> WHAT YOU WILL DO:
Go over the data and work out how many lines include the word "Pick". Give that number only.

Start of TASK INPUTS

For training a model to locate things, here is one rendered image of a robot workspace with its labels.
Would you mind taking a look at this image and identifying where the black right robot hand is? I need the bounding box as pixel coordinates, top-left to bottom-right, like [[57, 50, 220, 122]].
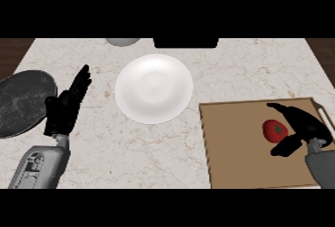
[[266, 102, 334, 158]]

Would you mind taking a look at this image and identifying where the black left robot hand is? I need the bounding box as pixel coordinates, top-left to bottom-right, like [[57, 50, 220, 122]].
[[42, 64, 93, 137]]

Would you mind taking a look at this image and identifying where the red tomato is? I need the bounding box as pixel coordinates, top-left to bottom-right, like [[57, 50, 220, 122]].
[[262, 119, 290, 145]]

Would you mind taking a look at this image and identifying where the brown wooden tray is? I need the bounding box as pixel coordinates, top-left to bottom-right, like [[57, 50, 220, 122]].
[[198, 97, 335, 190]]

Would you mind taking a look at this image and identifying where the white plate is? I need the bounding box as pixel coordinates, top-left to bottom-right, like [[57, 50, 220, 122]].
[[114, 53, 195, 125]]

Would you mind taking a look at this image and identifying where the dark grey round pan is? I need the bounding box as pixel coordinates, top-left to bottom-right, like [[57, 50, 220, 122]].
[[0, 69, 59, 139]]

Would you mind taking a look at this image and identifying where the grey round bowl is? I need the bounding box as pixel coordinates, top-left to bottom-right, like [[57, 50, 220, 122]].
[[105, 37, 142, 47]]

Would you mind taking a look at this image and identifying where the black appliance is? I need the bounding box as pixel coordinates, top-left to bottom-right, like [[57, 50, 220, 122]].
[[154, 37, 220, 50]]

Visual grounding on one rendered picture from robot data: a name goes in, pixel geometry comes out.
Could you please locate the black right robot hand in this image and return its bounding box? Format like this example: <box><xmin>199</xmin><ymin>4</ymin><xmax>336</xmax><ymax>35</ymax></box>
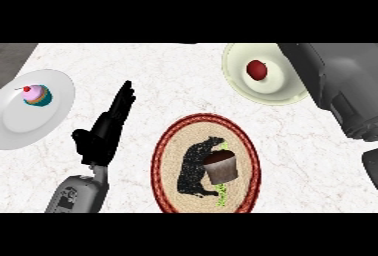
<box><xmin>360</xmin><ymin>147</ymin><xmax>378</xmax><ymax>191</ymax></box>

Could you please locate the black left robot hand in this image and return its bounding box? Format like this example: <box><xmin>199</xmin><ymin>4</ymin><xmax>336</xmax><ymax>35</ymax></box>
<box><xmin>70</xmin><ymin>80</ymin><xmax>137</xmax><ymax>167</ymax></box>

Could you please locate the oval woven placemat red rim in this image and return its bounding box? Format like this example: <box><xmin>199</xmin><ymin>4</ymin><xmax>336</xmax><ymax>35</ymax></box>
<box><xmin>149</xmin><ymin>112</ymin><xmax>262</xmax><ymax>214</ymax></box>

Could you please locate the cream bowl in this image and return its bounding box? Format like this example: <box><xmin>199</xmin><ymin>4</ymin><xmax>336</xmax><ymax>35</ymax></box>
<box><xmin>220</xmin><ymin>43</ymin><xmax>311</xmax><ymax>107</ymax></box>

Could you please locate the red tomato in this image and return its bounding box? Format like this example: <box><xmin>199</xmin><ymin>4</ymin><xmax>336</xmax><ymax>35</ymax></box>
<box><xmin>245</xmin><ymin>59</ymin><xmax>270</xmax><ymax>82</ymax></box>

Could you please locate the white plate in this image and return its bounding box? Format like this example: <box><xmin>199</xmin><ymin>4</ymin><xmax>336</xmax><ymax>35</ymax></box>
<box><xmin>0</xmin><ymin>68</ymin><xmax>76</xmax><ymax>151</ymax></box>

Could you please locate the pink frosted cupcake with cherry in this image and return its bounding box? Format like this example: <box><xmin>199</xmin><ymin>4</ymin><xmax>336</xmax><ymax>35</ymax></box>
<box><xmin>19</xmin><ymin>84</ymin><xmax>54</xmax><ymax>108</ymax></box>

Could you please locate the brown chocolate cupcake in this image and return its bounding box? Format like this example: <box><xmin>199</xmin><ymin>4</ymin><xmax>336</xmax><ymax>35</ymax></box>
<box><xmin>200</xmin><ymin>149</ymin><xmax>240</xmax><ymax>186</ymax></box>

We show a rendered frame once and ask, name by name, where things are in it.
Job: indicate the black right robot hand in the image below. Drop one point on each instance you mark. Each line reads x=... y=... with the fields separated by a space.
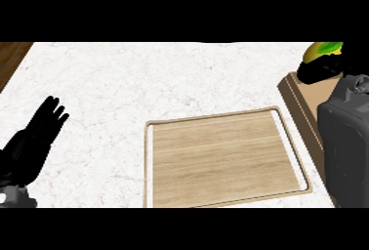
x=320 y=71

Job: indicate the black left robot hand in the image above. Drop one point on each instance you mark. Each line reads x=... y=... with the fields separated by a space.
x=32 y=143

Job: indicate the yellow green lemon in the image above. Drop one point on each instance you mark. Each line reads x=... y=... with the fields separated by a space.
x=320 y=50

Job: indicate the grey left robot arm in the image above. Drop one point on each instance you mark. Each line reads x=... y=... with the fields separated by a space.
x=16 y=197

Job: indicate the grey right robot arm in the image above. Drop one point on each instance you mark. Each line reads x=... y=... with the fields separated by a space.
x=347 y=146

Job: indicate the pale wooden tray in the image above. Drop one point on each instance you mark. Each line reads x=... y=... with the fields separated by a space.
x=221 y=160

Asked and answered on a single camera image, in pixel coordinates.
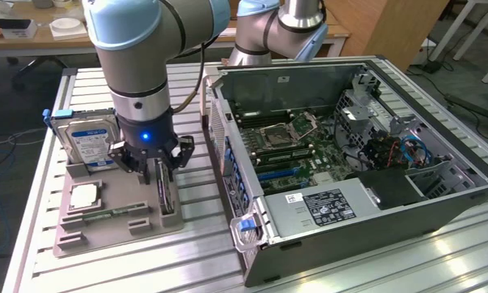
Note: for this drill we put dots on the white table frame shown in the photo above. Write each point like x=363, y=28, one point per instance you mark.
x=475, y=30

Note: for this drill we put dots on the grey parts rack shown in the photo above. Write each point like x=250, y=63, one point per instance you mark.
x=109, y=235

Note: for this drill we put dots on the CPU socket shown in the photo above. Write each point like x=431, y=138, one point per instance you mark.
x=276, y=135

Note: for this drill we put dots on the wooden desk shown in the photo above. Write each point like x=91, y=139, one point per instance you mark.
x=24, y=44

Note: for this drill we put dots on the open black PC case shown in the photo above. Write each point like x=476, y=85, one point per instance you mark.
x=350, y=244

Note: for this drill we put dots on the black chair base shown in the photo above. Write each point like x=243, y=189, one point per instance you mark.
x=39, y=67

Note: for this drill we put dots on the black floor stand base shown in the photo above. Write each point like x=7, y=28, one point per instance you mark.
x=476, y=103

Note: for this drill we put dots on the white round block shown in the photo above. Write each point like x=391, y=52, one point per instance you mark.
x=67, y=29

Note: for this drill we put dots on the low-profile graphics card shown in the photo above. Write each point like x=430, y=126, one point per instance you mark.
x=165, y=192

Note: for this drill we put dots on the blue expansion slot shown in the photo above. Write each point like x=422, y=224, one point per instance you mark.
x=280, y=174

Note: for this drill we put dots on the grey cup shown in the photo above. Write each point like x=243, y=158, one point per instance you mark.
x=43, y=3

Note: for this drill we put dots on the black and white box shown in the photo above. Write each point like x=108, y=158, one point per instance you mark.
x=16, y=29

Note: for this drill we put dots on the wooden cabinet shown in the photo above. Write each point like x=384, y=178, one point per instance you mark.
x=390, y=30

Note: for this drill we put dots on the metal disk bay cage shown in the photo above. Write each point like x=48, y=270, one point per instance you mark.
x=358, y=116

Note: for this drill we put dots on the black power adapter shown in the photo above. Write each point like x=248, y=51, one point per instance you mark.
x=431, y=67

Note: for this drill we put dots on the silver CPU chip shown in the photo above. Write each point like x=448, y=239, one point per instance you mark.
x=83, y=196

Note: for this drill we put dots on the hard disk with blue label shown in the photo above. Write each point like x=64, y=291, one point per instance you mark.
x=85, y=146

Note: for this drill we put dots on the silver chipset heatsink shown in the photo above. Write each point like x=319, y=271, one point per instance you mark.
x=326, y=178

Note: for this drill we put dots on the grey power supply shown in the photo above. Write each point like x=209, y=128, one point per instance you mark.
x=330, y=207

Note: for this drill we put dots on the installed RAM stick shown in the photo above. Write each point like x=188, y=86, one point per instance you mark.
x=284, y=154

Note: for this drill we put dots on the metal socket cover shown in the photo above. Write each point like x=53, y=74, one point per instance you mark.
x=304, y=122

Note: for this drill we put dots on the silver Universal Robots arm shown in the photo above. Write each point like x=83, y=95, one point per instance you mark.
x=133, y=61

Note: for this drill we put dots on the blue plastic disk caddy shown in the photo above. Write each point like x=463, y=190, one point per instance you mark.
x=61, y=113

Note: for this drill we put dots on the green RAM stick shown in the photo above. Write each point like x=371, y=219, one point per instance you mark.
x=105, y=213

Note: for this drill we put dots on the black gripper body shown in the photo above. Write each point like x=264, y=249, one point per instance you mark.
x=145, y=134

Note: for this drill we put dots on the blue case latch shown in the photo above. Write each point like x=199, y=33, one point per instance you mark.
x=246, y=226

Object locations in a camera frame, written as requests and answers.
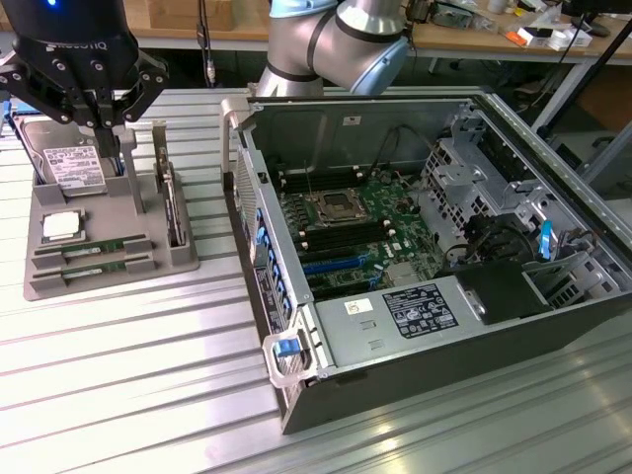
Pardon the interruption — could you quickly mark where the blue expansion slot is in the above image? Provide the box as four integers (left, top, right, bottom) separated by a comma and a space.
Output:
301, 255, 367, 277

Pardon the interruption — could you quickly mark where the silver hard disk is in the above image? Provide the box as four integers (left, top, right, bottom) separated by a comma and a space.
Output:
19, 117, 111, 197

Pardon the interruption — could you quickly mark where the grey metal cabinet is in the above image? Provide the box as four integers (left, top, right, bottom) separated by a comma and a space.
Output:
542, 122, 632, 199

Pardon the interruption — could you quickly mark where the orange and white box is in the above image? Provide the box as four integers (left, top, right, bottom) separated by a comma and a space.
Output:
506, 26, 554, 49

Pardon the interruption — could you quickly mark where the black RAM slot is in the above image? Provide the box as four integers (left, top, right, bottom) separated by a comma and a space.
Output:
301, 227, 397, 254
277, 166, 362, 182
297, 218, 389, 240
279, 173, 365, 194

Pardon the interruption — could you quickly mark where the grey power supply unit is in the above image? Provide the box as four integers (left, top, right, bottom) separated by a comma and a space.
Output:
312, 275, 491, 370

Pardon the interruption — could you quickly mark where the metal drive cage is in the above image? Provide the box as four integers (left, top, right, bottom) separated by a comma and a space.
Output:
418, 103, 618, 310

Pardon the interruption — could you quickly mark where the open black PC case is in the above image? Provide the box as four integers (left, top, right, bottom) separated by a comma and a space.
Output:
219, 87, 632, 435

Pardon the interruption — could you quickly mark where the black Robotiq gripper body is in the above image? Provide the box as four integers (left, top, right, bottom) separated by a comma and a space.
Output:
8, 0, 142, 116

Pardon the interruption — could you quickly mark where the black expansion slot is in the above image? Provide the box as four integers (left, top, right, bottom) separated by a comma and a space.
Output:
308, 276, 372, 300

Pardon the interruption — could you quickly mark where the CPU socket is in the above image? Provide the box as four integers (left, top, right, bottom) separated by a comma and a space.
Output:
314, 189, 370, 226

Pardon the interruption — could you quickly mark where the blue drive bay clip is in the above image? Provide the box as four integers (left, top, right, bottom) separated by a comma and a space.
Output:
537, 220, 555, 261

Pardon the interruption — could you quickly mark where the cardboard box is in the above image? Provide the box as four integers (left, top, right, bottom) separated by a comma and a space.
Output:
147, 0, 234, 31

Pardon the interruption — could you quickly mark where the wooden workbench with clutter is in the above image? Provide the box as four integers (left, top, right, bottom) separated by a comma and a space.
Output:
407, 0, 632, 132

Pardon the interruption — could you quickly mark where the green RAM stick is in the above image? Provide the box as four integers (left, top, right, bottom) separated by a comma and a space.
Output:
34, 259, 154, 281
35, 237, 149, 258

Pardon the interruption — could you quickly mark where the black hanging cable with connector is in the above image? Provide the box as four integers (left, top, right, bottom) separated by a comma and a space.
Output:
196, 0, 219, 86

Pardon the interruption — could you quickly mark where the graphics card with bracket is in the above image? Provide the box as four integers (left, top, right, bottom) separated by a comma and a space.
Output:
151, 119, 189, 248

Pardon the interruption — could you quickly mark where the black internal wire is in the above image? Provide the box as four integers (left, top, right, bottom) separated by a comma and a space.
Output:
372, 124, 432, 175

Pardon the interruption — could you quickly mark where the silver chipset heatsink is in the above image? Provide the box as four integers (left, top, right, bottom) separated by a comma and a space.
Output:
383, 263, 417, 288

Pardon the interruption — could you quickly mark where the silver CPU chip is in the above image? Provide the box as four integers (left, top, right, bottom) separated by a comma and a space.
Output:
39, 210, 87, 244

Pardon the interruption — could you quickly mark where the green motherboard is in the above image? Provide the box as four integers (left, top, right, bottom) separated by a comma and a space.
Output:
277, 165, 445, 303

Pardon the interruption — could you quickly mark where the black plastic shroud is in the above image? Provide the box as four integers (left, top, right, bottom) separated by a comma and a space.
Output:
436, 260, 553, 327

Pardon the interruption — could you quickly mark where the black tripod pole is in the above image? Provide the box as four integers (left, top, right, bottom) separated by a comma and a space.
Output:
585, 19, 632, 95

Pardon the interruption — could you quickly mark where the grey parts rack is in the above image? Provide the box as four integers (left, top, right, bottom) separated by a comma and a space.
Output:
23, 118, 201, 302

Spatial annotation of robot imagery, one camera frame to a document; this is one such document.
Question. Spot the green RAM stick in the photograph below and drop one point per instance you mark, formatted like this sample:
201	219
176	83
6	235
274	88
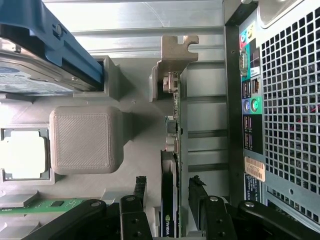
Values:
37	206

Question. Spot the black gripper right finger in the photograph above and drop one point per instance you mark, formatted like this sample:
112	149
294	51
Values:
217	220

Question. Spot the hard disk with blue carrier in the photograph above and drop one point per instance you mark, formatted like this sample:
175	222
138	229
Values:
37	50

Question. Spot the silver CPU chip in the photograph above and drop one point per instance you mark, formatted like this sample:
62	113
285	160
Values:
22	155

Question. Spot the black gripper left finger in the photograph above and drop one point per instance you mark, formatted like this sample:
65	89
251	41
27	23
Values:
130	220

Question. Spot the tan barcode sticker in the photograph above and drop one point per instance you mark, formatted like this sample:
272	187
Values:
255	168

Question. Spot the black open PC case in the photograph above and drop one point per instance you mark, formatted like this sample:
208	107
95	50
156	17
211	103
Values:
287	100

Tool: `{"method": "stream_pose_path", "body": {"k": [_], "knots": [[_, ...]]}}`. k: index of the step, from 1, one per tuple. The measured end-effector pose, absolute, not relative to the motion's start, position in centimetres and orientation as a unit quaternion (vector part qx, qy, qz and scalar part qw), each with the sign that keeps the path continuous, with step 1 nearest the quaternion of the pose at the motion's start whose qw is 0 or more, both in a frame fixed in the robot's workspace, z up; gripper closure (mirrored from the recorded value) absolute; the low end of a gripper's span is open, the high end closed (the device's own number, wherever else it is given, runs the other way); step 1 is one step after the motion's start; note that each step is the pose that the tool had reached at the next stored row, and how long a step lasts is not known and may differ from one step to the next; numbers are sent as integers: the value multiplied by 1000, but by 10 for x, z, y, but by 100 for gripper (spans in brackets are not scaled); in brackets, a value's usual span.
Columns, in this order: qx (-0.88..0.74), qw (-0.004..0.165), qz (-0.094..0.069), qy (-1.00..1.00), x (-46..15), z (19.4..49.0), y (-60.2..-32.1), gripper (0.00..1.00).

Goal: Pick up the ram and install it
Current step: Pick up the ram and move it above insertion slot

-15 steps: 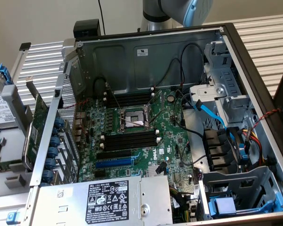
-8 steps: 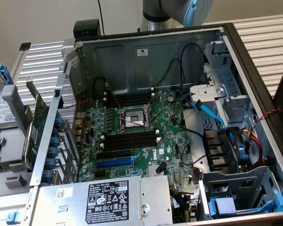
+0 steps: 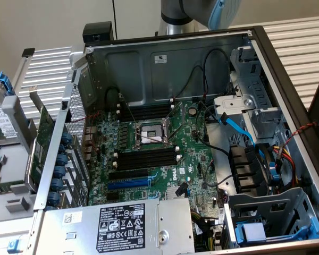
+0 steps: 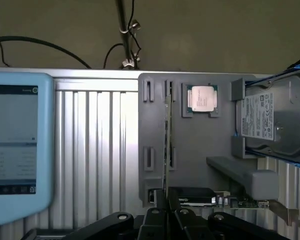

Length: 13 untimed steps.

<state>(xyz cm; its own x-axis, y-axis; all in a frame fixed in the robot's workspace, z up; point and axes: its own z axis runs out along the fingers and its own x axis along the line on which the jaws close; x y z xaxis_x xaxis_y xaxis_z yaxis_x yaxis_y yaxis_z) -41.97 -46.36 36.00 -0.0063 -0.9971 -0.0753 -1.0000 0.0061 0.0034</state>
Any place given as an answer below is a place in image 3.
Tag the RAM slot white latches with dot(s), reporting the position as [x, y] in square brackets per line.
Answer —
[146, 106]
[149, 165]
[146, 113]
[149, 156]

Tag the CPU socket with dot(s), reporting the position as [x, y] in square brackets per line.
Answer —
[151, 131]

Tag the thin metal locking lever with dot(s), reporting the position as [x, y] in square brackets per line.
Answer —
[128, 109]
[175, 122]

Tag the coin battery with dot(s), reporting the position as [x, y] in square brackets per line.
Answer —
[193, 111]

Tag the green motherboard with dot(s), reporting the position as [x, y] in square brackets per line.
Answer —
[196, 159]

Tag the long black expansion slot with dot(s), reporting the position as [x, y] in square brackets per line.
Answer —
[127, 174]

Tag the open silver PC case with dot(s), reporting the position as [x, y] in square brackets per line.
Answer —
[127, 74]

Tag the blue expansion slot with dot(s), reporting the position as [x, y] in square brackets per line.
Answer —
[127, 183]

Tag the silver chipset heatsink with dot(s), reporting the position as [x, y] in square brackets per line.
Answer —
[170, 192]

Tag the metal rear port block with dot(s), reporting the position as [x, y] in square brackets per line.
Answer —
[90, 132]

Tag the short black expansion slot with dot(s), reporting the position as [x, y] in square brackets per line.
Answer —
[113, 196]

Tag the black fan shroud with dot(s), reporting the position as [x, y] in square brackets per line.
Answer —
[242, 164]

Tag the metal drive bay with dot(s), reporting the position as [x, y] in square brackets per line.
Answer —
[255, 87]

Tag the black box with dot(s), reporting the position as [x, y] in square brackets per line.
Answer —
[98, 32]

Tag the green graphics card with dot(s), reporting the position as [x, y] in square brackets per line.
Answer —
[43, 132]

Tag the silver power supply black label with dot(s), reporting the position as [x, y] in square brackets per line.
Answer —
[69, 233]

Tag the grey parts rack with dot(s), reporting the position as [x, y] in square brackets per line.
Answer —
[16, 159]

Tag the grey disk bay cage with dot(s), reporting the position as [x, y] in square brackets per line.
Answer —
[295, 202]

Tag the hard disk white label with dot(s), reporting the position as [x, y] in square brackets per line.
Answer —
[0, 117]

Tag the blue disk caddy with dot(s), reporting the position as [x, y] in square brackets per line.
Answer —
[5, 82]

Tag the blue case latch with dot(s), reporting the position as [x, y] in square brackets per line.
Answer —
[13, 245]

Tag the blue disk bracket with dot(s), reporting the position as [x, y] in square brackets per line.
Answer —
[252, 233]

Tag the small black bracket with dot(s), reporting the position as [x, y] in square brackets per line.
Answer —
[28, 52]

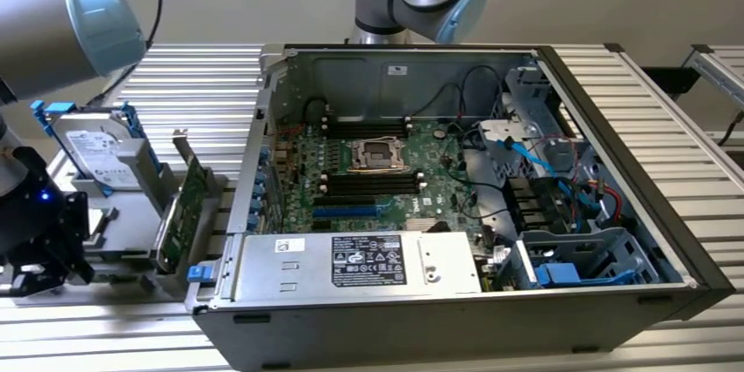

End of TASK INPUTS

> ANSWER BOX:
2